- REQUIRED ACTION: Stopping right after the line with "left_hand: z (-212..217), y", please reproduce the material below exactly from its first line.

- SUPPLIED MATERIAL:
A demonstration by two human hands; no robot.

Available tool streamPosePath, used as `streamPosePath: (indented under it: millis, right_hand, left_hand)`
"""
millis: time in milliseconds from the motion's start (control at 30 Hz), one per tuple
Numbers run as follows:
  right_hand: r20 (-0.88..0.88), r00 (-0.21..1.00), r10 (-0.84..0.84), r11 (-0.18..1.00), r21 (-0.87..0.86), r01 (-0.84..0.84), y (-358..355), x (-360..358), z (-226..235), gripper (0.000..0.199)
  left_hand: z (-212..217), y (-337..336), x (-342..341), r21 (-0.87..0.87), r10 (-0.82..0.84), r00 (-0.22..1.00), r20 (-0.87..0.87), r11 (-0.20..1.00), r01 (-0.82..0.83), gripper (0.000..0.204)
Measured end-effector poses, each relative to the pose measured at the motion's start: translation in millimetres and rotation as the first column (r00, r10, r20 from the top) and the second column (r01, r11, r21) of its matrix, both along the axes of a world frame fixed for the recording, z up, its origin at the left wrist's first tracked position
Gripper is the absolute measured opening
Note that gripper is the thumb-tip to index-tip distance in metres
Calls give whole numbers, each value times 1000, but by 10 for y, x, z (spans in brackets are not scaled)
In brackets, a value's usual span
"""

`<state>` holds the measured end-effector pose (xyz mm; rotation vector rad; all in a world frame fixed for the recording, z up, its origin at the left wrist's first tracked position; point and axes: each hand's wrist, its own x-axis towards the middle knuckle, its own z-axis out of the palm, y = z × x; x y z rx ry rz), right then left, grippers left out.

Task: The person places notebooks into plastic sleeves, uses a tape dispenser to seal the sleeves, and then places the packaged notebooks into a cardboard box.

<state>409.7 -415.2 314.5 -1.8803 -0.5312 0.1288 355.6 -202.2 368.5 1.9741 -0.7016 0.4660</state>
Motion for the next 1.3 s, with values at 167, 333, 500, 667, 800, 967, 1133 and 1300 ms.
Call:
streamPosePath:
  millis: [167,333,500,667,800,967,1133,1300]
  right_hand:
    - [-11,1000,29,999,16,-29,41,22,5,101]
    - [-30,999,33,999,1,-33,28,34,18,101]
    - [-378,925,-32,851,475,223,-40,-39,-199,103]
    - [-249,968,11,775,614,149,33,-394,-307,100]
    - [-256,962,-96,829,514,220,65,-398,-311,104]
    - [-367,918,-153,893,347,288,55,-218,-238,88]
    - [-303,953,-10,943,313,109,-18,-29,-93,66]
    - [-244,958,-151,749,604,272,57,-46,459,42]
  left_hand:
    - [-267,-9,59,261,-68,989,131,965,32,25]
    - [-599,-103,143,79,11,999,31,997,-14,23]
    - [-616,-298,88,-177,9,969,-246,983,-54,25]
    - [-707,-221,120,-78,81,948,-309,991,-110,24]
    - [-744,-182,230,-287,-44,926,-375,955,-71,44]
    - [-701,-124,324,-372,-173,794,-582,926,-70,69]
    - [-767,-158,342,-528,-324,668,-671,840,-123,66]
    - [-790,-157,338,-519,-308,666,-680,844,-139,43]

- EXERCISE RESULT:
A demonstration by two human hands; no robot.

Available tool streamPosePath, used as `streamPosePath: (indented under it: millis, right_hand, left_hand)`
"""
millis: time in milliseconds from the motion's start (control at 30 Hz), one per tuple
Numbers run as follows:
  right_hand: r20 (-0.88..0.88), r00 (-0.21..1.00), r10 (-0.84..0.84), r11 (-0.18..1.00), r21 (-0.87..0.86), r01 (-0.84..0.84), y (-358..355), x (-360..358), z (-226..235), gripper (0.000..0.199)
  left_hand: z (-212..217), y (-337..336), x (-342..341), r21 (-0.87..0.87), r10 (-0.82..0.84), r00 (-0.22..1.00), r20 (-0.87..0.87), r11 (-0.20..1.00), r01 (-0.82..0.83), gripper (0.000..0.204)

What the exercise asked for has been given in full.